Inflammatory processes and neural-immune interactions have been implicated in the pathogenesis of psychiatric conditions, but studies in bipolar disorder are inconclusive so far. The purpose of this study was to investigate whether peripheral concentrations of C-reactive protein, an acute-phase response protein of inflammatory activity, are increased in bipolar disorder across the mood spectrum.

Meta-analyses were performed comparing C-reactive protein concentrations in patients in mania, depression, or euthymia, with those in healthy controls, and two within-group meta-analyses compared changes in concentrations before and after treatment of an index manic or depressive episode.

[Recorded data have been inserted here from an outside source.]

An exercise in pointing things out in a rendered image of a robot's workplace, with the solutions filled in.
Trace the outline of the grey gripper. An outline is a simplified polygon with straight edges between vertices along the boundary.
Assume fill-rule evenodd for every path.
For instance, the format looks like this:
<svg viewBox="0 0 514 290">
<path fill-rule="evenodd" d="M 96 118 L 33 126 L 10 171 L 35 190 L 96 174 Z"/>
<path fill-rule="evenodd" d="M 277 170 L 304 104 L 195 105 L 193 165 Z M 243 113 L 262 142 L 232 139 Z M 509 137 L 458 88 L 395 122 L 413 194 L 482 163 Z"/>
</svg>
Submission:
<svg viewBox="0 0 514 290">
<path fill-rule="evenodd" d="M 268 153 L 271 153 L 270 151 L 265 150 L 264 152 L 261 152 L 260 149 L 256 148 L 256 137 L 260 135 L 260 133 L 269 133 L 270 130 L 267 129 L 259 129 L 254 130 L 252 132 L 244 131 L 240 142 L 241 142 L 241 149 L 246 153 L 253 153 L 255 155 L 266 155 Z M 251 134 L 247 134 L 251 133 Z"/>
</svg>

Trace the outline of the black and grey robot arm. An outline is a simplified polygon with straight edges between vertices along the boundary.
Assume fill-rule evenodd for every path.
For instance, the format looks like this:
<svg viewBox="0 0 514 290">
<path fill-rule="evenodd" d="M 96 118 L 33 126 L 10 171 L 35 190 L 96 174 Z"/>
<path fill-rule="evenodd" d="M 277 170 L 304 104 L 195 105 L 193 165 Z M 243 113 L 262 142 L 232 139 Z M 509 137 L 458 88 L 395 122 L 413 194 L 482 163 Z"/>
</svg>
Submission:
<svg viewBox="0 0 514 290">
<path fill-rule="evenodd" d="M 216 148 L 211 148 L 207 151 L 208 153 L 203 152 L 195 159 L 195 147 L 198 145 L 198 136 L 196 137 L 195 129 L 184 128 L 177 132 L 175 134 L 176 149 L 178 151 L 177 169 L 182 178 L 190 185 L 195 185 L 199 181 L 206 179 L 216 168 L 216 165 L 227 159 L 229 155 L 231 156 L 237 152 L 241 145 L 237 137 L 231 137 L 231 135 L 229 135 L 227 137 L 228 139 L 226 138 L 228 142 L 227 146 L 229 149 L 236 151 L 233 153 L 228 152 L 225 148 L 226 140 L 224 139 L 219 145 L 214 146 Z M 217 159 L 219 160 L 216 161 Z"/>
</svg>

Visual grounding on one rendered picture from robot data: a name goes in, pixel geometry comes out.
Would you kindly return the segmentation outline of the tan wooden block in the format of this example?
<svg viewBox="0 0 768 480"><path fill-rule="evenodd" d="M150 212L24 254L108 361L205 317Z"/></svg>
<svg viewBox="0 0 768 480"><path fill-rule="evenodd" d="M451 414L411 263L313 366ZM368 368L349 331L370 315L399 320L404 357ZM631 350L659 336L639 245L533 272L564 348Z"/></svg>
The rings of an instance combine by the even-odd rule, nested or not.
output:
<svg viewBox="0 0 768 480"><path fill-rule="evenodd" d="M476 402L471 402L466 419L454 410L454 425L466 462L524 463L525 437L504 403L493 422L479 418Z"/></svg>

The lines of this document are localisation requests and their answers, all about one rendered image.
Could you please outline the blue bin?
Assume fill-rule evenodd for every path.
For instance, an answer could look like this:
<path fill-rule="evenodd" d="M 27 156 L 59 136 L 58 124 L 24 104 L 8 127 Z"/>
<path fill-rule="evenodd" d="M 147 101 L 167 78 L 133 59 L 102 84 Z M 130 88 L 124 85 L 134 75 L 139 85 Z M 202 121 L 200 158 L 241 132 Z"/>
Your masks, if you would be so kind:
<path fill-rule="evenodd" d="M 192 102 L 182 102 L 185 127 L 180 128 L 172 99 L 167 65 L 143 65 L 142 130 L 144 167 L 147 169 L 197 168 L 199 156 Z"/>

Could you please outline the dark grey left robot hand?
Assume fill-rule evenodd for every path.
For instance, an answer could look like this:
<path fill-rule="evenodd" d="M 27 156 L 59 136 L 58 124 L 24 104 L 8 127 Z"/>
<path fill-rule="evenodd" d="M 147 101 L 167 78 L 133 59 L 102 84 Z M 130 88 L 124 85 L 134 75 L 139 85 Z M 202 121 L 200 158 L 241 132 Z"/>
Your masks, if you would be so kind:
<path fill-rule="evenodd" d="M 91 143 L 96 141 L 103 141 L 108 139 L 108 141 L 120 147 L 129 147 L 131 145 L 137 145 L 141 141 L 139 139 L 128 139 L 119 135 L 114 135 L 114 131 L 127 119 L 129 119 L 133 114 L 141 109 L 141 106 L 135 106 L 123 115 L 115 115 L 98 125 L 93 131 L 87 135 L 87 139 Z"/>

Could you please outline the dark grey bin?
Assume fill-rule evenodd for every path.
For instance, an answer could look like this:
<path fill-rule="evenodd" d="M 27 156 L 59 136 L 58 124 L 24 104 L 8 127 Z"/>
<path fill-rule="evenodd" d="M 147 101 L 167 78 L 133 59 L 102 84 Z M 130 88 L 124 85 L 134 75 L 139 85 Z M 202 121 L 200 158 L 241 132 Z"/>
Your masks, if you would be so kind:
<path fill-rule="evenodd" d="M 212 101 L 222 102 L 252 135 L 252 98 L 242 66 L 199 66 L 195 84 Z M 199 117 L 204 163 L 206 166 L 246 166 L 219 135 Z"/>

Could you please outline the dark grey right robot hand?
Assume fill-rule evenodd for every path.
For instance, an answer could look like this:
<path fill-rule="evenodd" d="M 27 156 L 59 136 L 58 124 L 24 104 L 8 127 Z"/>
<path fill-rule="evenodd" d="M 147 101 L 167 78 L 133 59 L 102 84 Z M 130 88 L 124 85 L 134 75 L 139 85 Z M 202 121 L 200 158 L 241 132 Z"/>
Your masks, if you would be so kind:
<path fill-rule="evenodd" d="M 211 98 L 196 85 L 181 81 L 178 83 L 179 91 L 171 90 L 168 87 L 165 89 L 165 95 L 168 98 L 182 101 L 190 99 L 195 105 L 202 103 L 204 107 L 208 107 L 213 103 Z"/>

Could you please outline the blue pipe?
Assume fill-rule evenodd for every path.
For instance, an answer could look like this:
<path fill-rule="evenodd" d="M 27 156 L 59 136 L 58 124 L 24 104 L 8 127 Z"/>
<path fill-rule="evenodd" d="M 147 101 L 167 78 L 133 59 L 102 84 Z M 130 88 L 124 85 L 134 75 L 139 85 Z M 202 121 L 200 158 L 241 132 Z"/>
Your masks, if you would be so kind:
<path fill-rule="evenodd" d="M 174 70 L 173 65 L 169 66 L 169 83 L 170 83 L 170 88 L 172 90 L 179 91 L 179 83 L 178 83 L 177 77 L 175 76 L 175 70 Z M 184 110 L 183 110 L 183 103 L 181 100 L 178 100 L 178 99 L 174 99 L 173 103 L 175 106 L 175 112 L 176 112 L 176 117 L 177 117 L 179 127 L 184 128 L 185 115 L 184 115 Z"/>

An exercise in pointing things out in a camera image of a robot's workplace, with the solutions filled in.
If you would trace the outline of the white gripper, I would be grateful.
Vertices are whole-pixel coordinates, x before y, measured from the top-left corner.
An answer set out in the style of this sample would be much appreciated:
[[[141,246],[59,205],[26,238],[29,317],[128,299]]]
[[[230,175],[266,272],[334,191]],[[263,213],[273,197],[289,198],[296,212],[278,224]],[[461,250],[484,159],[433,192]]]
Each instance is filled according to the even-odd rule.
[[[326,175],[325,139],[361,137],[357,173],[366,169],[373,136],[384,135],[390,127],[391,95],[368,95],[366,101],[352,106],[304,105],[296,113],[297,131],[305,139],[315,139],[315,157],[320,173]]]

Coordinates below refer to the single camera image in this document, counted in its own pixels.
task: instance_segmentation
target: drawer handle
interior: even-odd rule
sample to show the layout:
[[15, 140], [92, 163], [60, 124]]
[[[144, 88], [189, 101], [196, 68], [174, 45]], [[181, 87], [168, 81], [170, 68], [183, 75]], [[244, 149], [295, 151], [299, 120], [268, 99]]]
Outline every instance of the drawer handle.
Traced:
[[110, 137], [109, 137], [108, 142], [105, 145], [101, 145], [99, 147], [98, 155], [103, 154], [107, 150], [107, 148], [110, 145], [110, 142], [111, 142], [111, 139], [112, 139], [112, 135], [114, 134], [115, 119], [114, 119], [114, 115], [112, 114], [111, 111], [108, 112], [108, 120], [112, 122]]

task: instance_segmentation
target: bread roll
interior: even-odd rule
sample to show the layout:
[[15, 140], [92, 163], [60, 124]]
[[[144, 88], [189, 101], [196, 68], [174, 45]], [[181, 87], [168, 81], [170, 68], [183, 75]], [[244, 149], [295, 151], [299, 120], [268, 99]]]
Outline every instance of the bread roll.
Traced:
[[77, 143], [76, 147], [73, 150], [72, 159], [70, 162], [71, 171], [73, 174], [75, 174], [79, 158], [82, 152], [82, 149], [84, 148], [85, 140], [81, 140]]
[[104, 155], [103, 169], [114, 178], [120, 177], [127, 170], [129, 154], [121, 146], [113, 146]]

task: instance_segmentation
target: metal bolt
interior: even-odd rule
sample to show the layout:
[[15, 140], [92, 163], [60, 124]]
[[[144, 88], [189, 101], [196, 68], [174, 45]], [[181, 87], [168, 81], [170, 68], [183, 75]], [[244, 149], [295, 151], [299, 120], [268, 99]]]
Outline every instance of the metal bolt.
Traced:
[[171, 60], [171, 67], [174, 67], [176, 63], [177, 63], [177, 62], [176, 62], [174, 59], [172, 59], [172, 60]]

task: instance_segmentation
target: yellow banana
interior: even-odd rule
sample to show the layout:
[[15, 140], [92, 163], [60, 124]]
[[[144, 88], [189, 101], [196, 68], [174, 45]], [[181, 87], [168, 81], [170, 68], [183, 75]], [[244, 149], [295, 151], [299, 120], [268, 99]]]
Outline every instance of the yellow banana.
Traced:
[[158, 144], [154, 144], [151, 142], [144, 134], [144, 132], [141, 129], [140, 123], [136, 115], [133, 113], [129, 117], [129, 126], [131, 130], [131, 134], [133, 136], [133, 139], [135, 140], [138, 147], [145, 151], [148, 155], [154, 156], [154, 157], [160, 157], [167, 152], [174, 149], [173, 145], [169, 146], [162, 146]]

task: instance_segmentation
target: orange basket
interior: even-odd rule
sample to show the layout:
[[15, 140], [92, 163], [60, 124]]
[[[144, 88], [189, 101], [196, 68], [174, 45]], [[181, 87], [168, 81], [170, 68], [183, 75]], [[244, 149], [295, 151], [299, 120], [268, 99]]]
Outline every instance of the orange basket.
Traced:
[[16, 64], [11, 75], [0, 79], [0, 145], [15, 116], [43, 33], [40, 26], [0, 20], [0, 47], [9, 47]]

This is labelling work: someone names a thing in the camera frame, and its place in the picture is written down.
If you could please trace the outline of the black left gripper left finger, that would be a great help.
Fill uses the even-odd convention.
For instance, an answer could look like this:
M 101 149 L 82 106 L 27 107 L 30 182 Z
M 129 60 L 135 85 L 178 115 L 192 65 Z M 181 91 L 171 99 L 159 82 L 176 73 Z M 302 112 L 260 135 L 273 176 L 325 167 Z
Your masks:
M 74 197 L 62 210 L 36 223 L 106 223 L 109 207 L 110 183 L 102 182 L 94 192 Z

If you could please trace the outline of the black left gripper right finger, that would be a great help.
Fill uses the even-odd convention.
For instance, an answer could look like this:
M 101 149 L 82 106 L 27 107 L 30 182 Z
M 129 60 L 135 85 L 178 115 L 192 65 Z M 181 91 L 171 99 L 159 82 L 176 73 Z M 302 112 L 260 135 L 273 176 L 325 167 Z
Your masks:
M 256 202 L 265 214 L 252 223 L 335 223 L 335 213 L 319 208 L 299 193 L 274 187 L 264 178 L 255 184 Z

C-Reactive protein concentrations were increased in bipolar disorder regardless of mood state, but were higher during mania than in depression and euthymia, suggesting an increased inflammatory burden in mania. The extent of the concentration increases in mania and depression was not related to symptom severity.


.Fernandes BS, Steiner J, Molendijk ML, Dodd S, Nardin P, Gonçalves CA, Jacka F, Köhler CA, Karmakar C, Carvalho AF, Berk M: C-reactive protein concentrations across the mood spectrum in bipolar disorder: a systematic review and meta-analysis. Lancet Psychiatry 3(12):1147-1156 (2016).